All of the data below is to be written out again exactly.

=== Records shown ===

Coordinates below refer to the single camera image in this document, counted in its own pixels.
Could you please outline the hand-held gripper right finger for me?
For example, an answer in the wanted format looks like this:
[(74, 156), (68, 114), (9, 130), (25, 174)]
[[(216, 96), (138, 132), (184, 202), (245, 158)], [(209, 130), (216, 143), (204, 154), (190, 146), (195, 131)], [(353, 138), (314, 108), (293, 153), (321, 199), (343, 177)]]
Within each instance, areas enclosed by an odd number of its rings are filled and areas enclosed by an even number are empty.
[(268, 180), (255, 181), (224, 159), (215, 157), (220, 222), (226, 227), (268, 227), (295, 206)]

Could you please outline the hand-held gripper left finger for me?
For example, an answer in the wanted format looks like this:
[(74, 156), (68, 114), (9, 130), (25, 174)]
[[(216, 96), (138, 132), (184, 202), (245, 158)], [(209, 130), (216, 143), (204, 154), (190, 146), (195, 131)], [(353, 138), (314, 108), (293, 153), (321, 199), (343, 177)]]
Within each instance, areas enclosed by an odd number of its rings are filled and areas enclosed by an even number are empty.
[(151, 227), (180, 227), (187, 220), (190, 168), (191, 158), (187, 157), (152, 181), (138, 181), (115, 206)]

===

→ **Problem solution**
Coordinates below refer to the single camera image in this document, counted in its own pixels.
Could you please outline the hand-held gripper right finger for me?
For example, an answer in the wanted format looks like this:
[(74, 156), (68, 114), (9, 130), (25, 174)]
[[(216, 96), (138, 132), (184, 202), (245, 158)], [(209, 130), (216, 143), (204, 154), (190, 146), (195, 131)], [(353, 138), (314, 108), (293, 153), (321, 199), (343, 177)]]
Within each instance, areas enclosed by an odd number of its rings are filled and areas enclosed by an even number are empty.
[(268, 180), (255, 181), (224, 159), (215, 157), (220, 222), (226, 227), (268, 227), (295, 206)]

Could you please outline the hand-held gripper left finger for me?
For example, an answer in the wanted format looks like this:
[(74, 156), (68, 114), (9, 130), (25, 174)]
[[(216, 96), (138, 132), (184, 202), (245, 158)], [(209, 130), (216, 143), (204, 154), (190, 146), (195, 131)], [(353, 138), (314, 108), (293, 153), (321, 199), (343, 177)]]
Within each instance, areas enclosed by an odd number of its rings are filled and areas enclosed by an even number are empty.
[(151, 227), (180, 227), (187, 220), (190, 168), (191, 158), (187, 157), (152, 181), (138, 181), (115, 206)]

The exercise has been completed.